TASK ITEM
Copy the data precisely, character for character, and leave out every picture.

COLLECTED DATA

####

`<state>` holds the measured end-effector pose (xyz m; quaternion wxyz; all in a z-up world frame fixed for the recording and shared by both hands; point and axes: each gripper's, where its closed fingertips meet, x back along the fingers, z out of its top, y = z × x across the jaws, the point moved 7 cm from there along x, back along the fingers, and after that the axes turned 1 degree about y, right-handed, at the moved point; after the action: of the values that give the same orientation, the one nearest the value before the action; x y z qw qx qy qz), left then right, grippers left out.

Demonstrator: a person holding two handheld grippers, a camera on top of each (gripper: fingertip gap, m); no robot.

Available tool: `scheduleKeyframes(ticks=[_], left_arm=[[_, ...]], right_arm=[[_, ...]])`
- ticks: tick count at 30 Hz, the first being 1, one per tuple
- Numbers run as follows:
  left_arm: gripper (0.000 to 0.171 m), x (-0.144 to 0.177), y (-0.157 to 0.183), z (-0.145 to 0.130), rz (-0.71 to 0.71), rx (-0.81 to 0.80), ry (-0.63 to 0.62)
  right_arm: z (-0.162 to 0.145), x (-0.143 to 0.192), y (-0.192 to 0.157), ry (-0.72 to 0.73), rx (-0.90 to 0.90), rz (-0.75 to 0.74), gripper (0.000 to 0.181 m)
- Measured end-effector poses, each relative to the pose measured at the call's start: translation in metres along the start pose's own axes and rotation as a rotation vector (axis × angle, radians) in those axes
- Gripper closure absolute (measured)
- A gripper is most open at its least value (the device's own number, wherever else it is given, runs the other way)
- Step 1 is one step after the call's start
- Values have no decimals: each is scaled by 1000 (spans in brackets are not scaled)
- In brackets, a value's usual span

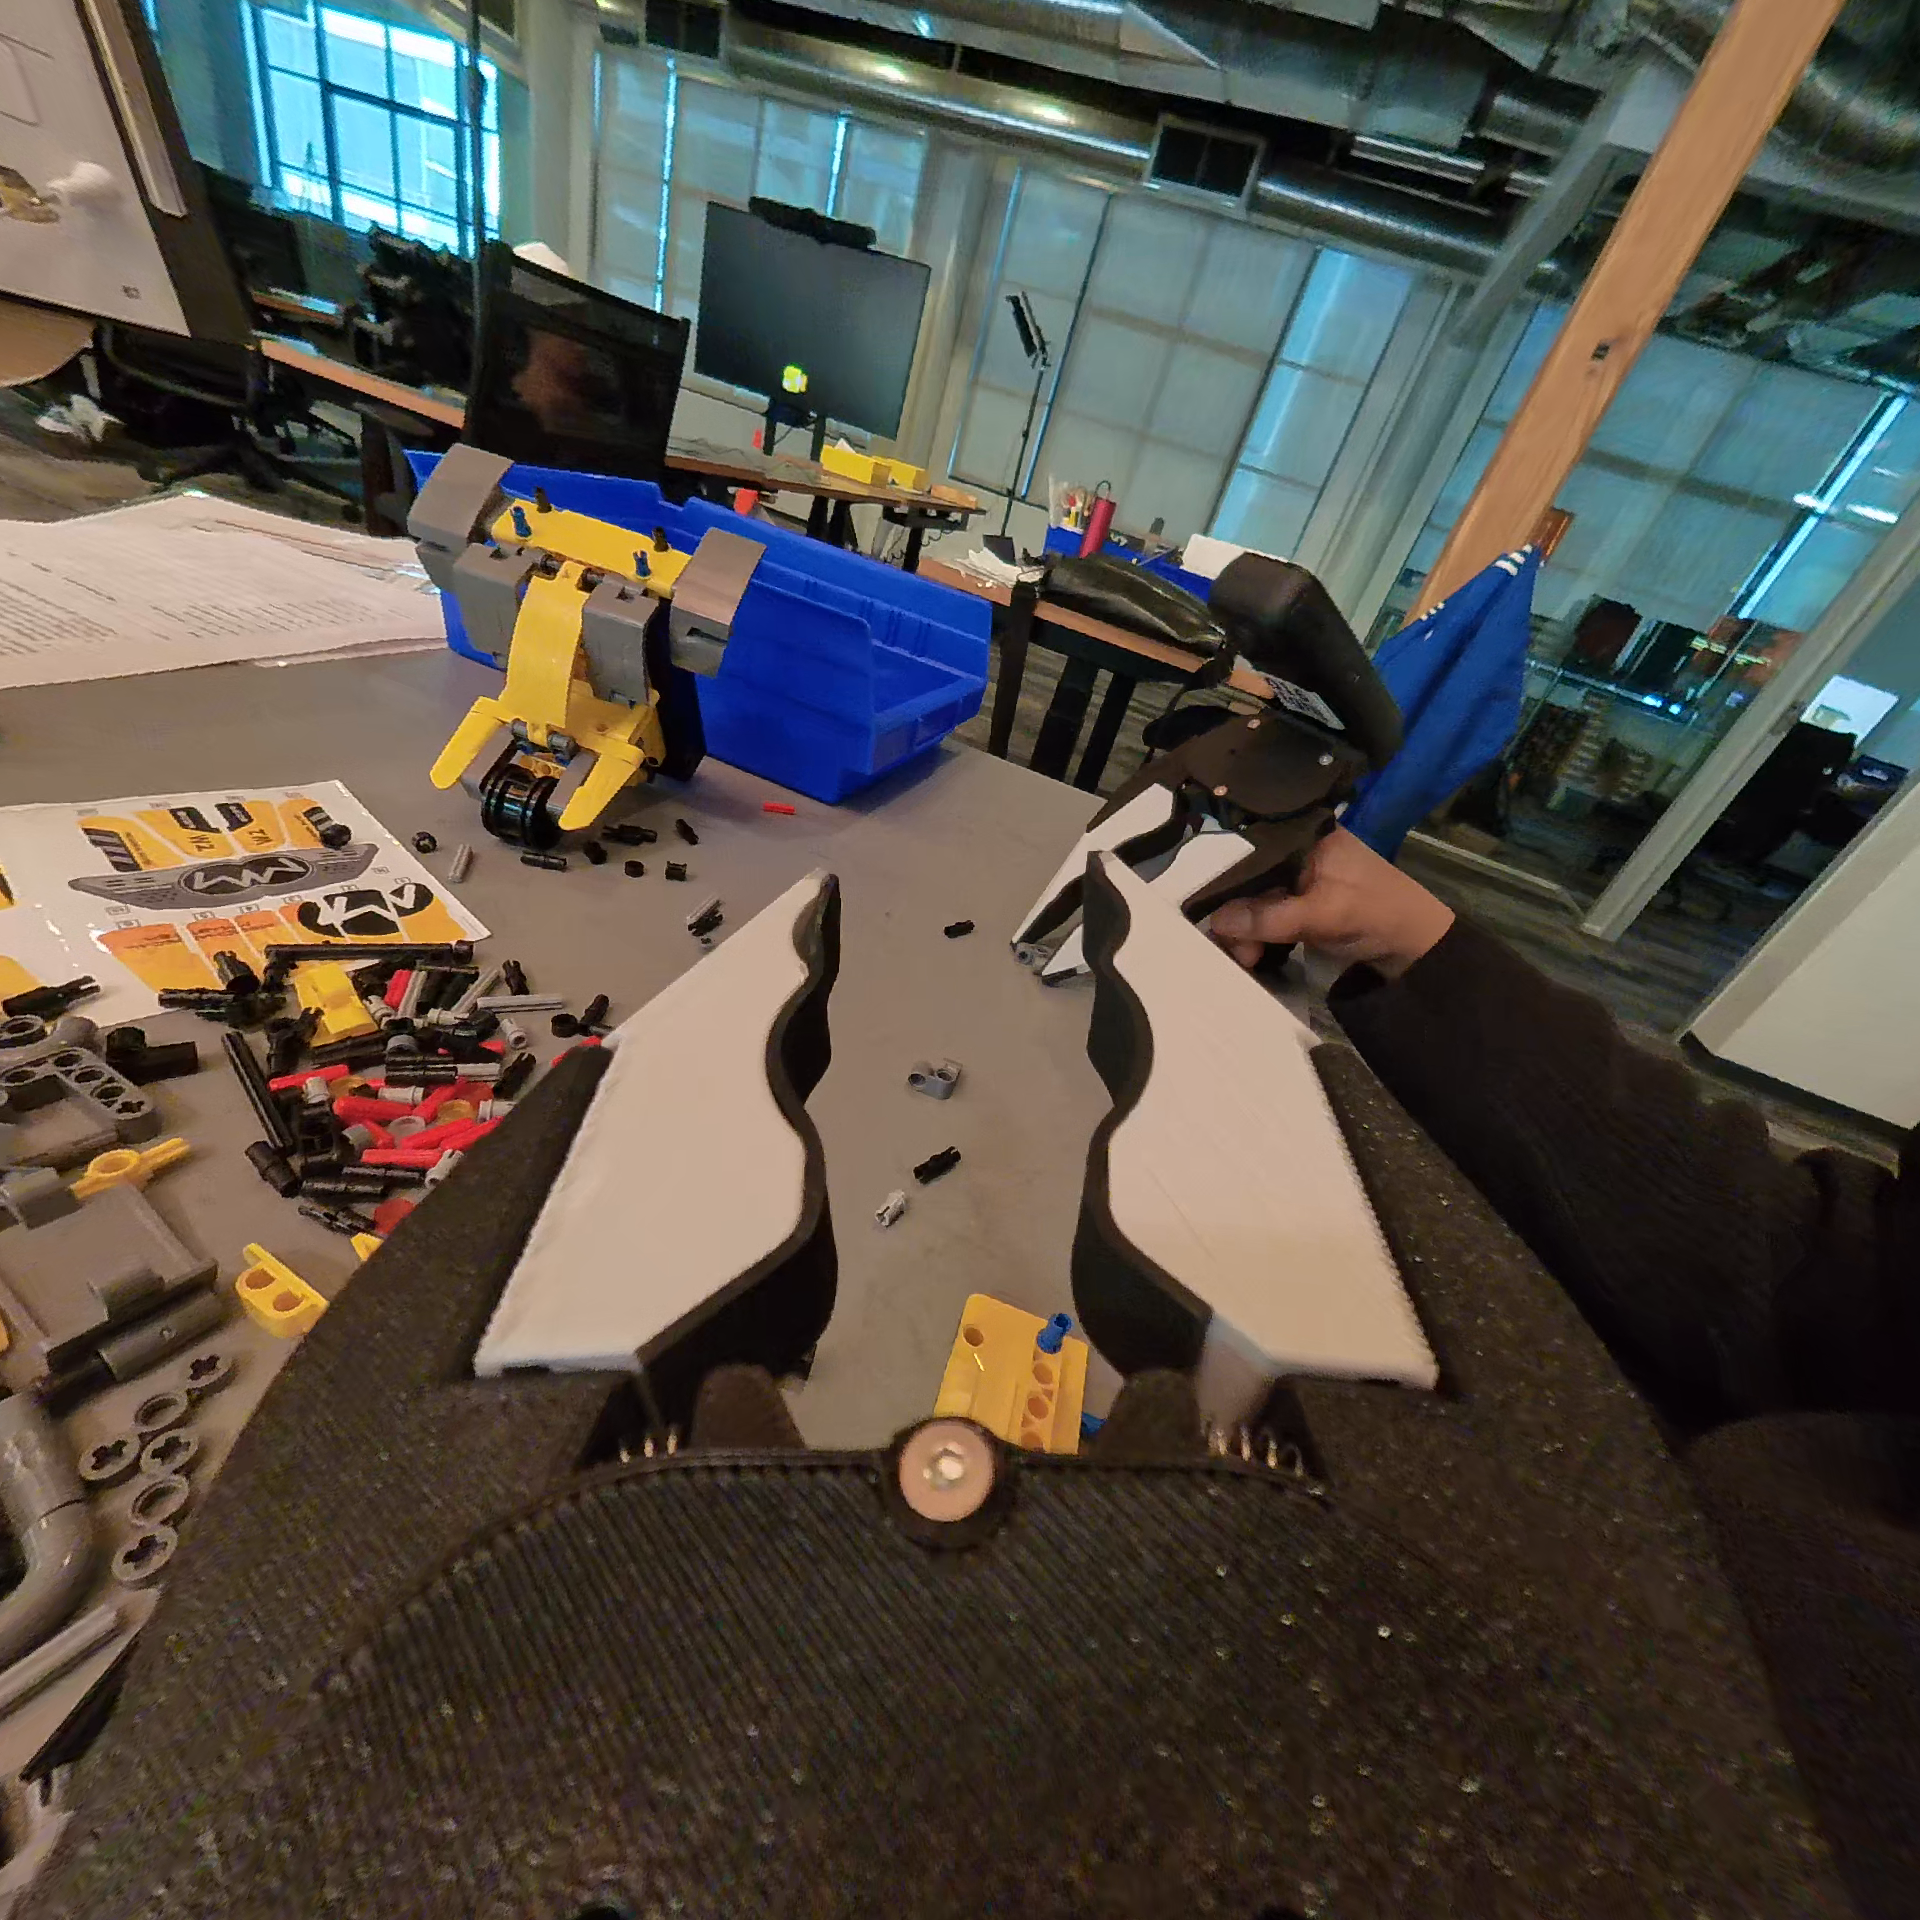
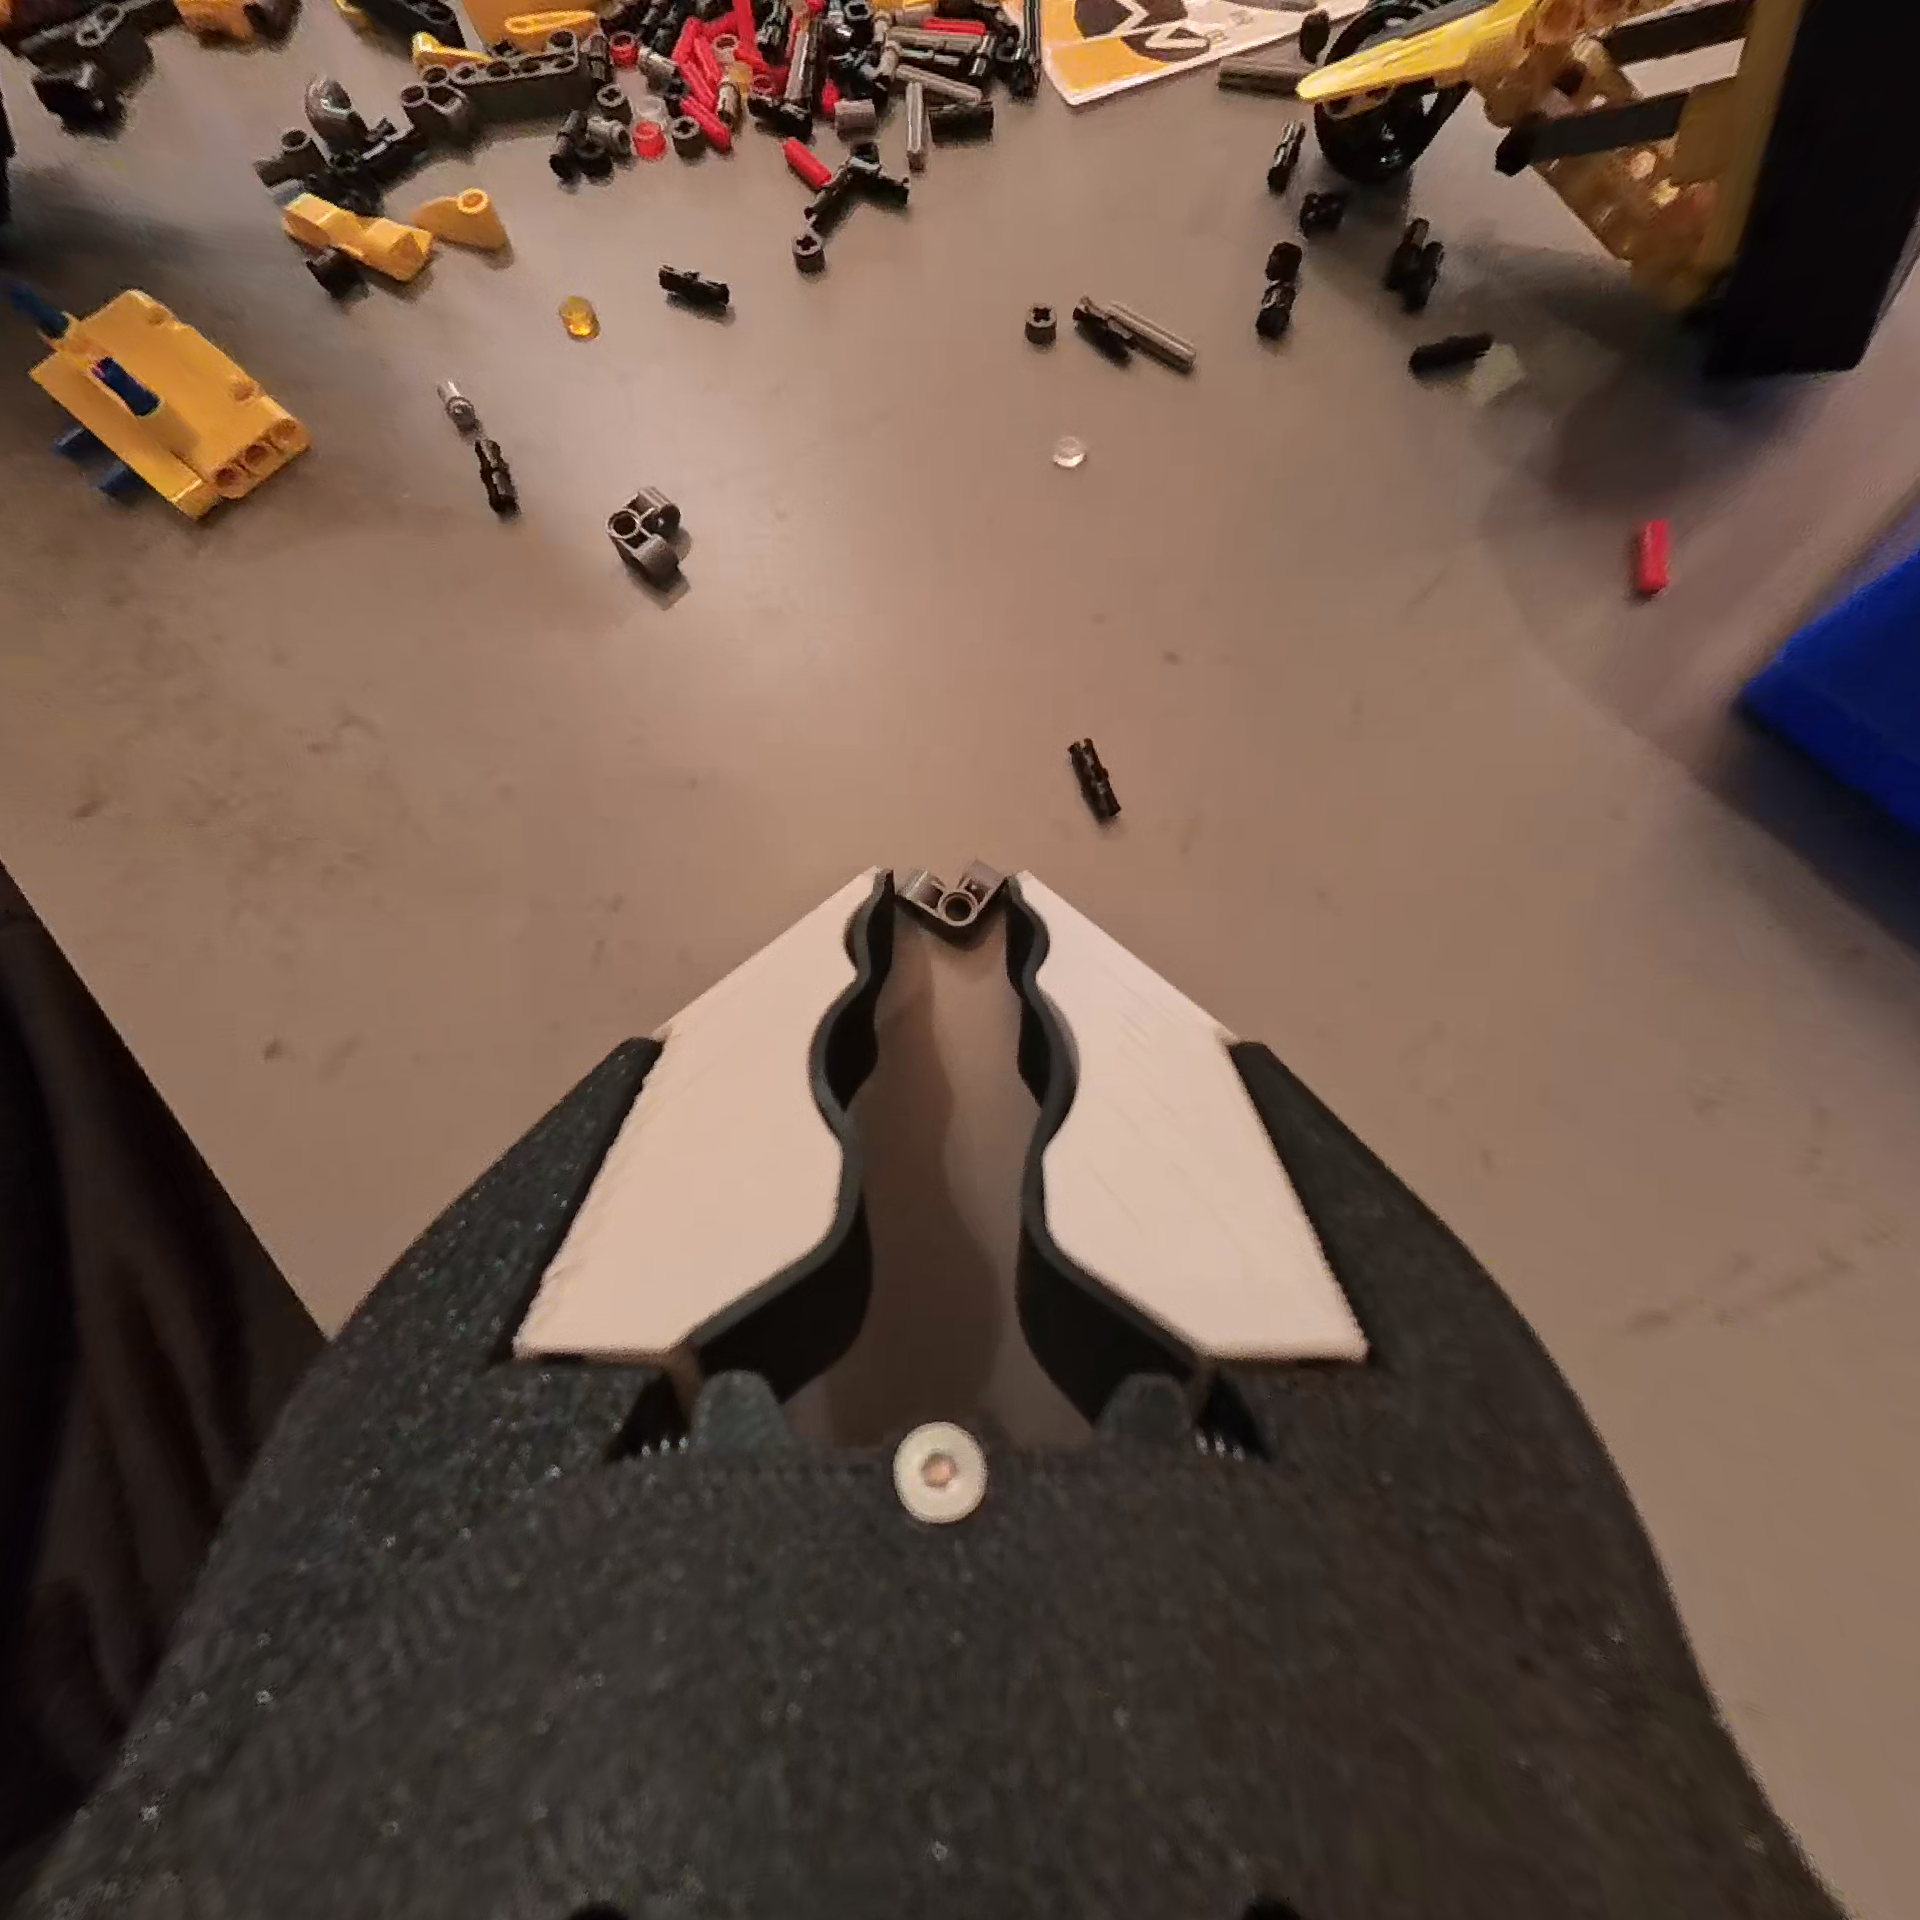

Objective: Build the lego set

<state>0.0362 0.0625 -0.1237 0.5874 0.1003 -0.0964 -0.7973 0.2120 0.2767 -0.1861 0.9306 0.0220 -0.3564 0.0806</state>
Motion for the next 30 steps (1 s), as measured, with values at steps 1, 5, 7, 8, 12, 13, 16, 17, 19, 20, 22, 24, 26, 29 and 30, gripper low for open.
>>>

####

OUTPUT BELOW
`<state>` holds the measured end-effector pose (xyz m; quaternion wxyz; all in a z-up world frame fixed for the recording and shared by both hands; point and axes: each gripper's, where its closed fingertips meet, x back along the fingers, z out of its top, y = z × x across the jaws, the point moved 7 cm from there along x, back along the fingers, and after that the axes turned 1 degree about y, right-handed, at the moved point; after the action: of the values that give the same orientation, the one nearest the value before the action; x y z qw qx qy qz), left then right, grippers left out.

Demonstrator: a person holding two handheld grippers, a camera on top of each (gripper: fingertip gap, m); no robot.

Available tool: `scheduleKeyframes(ticks=[_], left_arm=[[_, ...]], right_arm=[[_, ...]])`
- ticks: tick count at 30 Hz, the first being 1, one per tuple
- Numbers run as follows:
  left_arm: gripper (0.000 to 0.171 m), x (-0.144 to 0.177), y (-0.157 to 0.183), z (-0.145 to 0.130), rz (-0.71 to 0.71), rx (-0.81 to 0.80), ry (-0.63 to 0.62)
  right_arm: z (-0.162 to 0.145), x (-0.143 to 0.192), y (-0.192 to 0.157), ry (-0.72 to 0.73), rx (-0.90 to 0.90), rz (-0.75 to 0.74), gripper (0.000 to 0.181 m)
- Measured end-effector poses, each relative to the pose measured at the call's start: translation in metres along the start pose's own axes and rotation as a rotation vector (axis × angle, radians) in those axes
- Gripper closure absolute (measured)
- A gripper is most open at its least value (the device's own number, wherever else it is given, runs the other way)
- Step 1 is one step after the call's start
- Values have no decimals: each is scaled by 1000 (spans in brackets are not scaled)
- In brackets, a value's usual span


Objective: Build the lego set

<state>0.0362 0.0625 -0.1237 0.5874 0.1003 -0.0964 -0.7973 0.2120 0.2767 -0.1861 0.9306 0.0220 -0.3564 0.0806</state>
Motion for the next 30 steps (1 s), as measured, with values at steps 1, 5, 7, 8, 12, 13, 16, 17, 19, 20, 22, 24, 26, 29 and 30, gripper low for open.
>>>

The output is finished, and nothing else is needed.